Once in the polyp stage and onward, they will extend their diet by actively foraging for edible plants, algae, fungi, and animals that happen to pass within reach and depositing directly into the gastrovascular cavity through the mandubrium. Developing proboscis and the tentacle spines allows the dakuth to more actively hunt for and process food. Once the mineralization of their primary tentacles into legs is finished, they will also begin to search for food on the ocean's surface and on land.
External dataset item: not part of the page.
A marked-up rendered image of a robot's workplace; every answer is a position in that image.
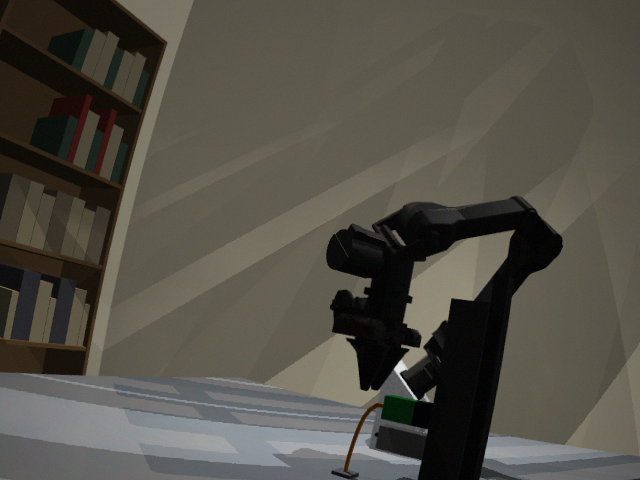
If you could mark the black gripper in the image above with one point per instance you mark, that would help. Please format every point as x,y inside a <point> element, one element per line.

Once the dakuth has developed its symbiont microcosm, usually years after reaching adult form, they will switch from earlier modes of nutrition to rely primarily on saprophagy and chemoheterotrophy. The dakuth gathers detrius from their enclosed ecosystem and digests it in their gastrovascular cavity. After extracting nutrients from the detrius, the remaining basal components are added back and serve to remineralize the soil or sediment of their symbiont microcosm. Excess gases such as carbon dioxide, hydrogen sulfide, and ammonia created as a byproduct of this process or by the microcosms own ecological cycle, is caught and processed into nutrients through chemosynthesis by the ralk colony - access to sunlight makes this process more efficient, but is not required.   In the case their symbion microcosm, for one reason or another, is unable to provide enough nutrition to support the dakuth, they will supplement it with magut filter feeding and/or active foraging.